All Time readers are pleased as punch that General LeMay has a fleet of atom-bomb armed B-36s ready to bomb the Russians into peace, because that way there will be peace just like now, and maybe the Russians won't even start anything. All the readers except F. P. Mitchell of New York City, who is not a bomber man. E. L. Keithahn. the librarian and curator of the Historical Library and Museum of Juneau, remembers torturing ants, back in the old days. A. L. Peake of Walnut Creek may not know much about Asiatics or Communists, but he is afraid that the Pusan perimeter is a dreadful trap and that as soon as the entire US Army is in there, the Reds will unleash their air power and trap the lot. Our Publisher reminds us that our subscription renewal letter is in the mail.
Meanwhile, in France a Communist mayor named a street in his town after Stalin and now everyone is tearing down the signs, refusing to deliver mail, and generally making their feelings known, while in Germany Hjalmar Schacht has been found not guilty by the denazification court for the fourth time on the grounds that he was only pro-Nazi while he was still a Nazi.
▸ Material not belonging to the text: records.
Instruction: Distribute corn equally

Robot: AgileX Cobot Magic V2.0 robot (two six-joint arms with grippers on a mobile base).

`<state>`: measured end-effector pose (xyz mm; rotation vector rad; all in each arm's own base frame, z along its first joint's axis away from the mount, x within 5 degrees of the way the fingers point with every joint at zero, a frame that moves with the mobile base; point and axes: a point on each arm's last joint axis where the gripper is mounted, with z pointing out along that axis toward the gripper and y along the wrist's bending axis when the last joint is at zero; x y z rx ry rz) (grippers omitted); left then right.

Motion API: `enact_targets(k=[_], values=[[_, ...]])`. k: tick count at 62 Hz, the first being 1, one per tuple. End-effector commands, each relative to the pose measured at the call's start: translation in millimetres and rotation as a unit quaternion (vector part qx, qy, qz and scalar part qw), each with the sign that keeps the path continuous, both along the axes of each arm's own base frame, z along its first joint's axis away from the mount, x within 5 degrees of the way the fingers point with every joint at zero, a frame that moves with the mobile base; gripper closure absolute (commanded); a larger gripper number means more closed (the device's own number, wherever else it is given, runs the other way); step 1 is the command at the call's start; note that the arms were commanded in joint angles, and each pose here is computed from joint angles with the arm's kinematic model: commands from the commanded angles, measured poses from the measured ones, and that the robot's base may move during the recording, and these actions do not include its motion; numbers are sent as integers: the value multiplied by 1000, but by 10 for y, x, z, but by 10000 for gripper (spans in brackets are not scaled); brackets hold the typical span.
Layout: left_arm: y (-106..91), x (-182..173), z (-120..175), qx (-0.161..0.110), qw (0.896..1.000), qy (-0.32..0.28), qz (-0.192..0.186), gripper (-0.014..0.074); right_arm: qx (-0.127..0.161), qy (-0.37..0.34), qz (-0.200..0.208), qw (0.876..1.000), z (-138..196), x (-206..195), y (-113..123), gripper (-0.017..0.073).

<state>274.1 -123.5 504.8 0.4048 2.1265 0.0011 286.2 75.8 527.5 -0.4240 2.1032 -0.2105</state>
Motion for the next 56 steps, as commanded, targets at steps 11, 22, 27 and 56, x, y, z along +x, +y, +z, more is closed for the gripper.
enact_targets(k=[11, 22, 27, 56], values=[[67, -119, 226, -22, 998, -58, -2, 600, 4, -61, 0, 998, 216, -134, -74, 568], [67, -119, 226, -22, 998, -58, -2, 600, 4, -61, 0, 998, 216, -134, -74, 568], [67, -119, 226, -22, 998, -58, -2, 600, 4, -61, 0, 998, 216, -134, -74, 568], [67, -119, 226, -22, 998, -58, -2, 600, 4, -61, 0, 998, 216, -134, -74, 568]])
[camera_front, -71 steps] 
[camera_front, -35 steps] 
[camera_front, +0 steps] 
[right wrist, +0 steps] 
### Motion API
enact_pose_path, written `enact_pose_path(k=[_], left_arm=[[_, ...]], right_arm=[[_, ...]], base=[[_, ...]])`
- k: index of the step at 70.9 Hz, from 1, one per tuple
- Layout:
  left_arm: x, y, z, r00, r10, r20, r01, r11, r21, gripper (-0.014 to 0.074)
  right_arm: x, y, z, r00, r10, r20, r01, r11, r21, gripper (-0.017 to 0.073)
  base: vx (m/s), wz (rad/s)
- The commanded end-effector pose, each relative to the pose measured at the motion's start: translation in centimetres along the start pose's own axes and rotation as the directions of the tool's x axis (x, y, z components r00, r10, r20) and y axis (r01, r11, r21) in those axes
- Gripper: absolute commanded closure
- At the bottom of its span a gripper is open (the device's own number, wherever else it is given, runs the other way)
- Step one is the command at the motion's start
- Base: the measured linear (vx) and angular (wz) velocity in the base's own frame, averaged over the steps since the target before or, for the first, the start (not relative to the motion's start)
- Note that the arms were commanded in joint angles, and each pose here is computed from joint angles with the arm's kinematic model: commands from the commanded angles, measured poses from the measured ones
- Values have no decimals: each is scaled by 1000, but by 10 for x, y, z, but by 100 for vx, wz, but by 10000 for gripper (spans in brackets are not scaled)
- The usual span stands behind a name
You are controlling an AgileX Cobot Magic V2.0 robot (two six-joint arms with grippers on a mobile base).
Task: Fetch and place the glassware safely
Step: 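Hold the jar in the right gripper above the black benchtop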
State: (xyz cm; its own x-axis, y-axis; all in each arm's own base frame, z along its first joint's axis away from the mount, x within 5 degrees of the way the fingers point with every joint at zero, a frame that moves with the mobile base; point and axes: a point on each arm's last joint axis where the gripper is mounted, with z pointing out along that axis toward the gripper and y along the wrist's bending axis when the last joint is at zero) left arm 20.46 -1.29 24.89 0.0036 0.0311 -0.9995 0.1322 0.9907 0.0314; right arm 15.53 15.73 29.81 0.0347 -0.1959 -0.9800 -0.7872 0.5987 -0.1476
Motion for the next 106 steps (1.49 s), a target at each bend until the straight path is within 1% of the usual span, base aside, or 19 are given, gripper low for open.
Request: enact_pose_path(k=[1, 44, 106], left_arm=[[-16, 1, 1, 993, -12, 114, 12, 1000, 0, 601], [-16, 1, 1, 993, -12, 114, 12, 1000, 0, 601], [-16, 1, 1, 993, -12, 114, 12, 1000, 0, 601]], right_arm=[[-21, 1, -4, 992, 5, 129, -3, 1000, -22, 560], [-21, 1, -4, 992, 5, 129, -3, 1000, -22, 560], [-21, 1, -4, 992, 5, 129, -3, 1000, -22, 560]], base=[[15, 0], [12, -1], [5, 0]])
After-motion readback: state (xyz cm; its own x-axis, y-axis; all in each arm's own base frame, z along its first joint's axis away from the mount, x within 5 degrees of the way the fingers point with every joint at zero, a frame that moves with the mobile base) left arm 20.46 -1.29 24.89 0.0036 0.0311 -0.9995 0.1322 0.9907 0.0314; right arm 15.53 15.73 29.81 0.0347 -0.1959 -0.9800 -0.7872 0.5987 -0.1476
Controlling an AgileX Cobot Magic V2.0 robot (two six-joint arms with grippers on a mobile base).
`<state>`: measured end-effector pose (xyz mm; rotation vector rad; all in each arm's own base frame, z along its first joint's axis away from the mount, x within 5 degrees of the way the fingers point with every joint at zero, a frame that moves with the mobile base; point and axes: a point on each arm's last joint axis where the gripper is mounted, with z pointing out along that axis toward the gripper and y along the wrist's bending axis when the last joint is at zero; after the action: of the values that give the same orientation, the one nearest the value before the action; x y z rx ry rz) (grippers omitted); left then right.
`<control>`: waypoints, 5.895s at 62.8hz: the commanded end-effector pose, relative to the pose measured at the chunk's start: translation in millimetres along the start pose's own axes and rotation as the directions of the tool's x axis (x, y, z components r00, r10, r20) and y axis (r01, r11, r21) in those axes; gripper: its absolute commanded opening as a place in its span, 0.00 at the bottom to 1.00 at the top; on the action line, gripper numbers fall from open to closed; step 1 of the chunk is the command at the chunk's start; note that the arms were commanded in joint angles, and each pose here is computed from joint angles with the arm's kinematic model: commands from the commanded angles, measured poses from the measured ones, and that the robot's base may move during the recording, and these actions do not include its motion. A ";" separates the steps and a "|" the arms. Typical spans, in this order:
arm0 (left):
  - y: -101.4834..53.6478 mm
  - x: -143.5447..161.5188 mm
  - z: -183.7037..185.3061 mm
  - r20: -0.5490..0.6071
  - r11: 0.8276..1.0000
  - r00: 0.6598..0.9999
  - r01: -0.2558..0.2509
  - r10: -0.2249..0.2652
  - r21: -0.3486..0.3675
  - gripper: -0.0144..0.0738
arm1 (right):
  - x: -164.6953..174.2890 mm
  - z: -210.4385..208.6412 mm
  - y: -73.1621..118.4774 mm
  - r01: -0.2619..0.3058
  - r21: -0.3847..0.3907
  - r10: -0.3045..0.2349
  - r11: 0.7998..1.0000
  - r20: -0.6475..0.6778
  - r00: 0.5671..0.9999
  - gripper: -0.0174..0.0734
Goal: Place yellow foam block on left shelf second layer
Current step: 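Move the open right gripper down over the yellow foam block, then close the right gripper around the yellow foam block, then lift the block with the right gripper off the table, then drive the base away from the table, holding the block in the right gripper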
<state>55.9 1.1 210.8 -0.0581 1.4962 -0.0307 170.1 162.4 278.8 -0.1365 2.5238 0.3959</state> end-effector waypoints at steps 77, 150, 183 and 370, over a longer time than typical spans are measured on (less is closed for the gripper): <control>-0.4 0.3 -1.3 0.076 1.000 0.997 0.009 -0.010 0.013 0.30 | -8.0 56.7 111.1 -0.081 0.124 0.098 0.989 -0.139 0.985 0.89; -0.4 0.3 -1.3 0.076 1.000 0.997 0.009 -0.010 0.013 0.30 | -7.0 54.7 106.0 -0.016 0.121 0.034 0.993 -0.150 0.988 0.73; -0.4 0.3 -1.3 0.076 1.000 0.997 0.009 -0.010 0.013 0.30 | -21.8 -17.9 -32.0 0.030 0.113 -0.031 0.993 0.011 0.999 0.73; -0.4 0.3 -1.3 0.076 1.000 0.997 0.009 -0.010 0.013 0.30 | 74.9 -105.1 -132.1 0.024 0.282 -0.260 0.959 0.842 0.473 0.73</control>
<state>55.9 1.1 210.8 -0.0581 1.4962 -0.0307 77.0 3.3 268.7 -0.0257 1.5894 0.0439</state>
"Revolt at Washington" So the University of Washington does a regular physical examination of freshmen coeds every year. Girls are questioned, blood pressure is taken, they are thumped and x-rayed. And then they are taken into a private room, asked to disrobe, and photographed nude, front, back and profile. This, of course, seemed perfectly reasonable at the time, but, later, some of the girls wondered about it. And so did their parents! "By midweek, angry parents had swamped the office of President Raymond B. Allen with protests." President Allen promptly impounded all 852 negatives. Later, cooler heads prevailed, and it was discovered that Barnard, Smith and Harvard had all been taking similar photographs for 20 years as part of the work of the physical education department, which used them to work with the students about posture defects, while University of Washington and some other schools meant to turn the pictures over to Columbia psychologist, William H. Sheldon, who used his 25-year-old collection to study "the relationship, if any, between physique and temperament." He classifies students into round, soft, weak endomorphs, square, hard, rugged mesomorphs, and fragile, spindly stringy ectomorphs, and then writes books about them, with three out and two more to come. Science says that endomorphs are amiable and slow, mesomorphs vigorous and aggressive, ectomorphs inhibited and cautious. Dr. Sheldon also links body shape to disease, diet and reactions to stress and types of work. He is a very highly respected scientist. There was nothing wrong with the pictures!
Ben Lee, "Where the $4.4 Billion Goes" Aviation Week breaks down new aircraft procurement spending. It's interesting, but in the way of review. There's going to be lots of B-52s, B-47s, F-89s, F-90s, F-94s, F-84s, T-33s (for tactical support, not training), C-119s, C-97s, C-123s, trainers, S-16s for some reason, and helicopters. Everyone is still big on the turboprop, and somehow some R and D comes out of procurement. Lee tries to make it seem reasonable, but it bounces off my brain!
"Where Air Force Does Its Big Business" Aviation Week takes us to Air Material Command, which has to deal with a million suppliers. That's some paper work! There's also a series of articles on selling to the Navy, but it is much sparser on useful information.
Finally, Aviation Week reviews the labour situation with a vague set of advice for hiring new people, a very brief look at regional shortages (metal workers in Bridgeport, for example), a look at Federal wae law, and the difficulties of getting security clearance, from a plant point of view, as well as individuals.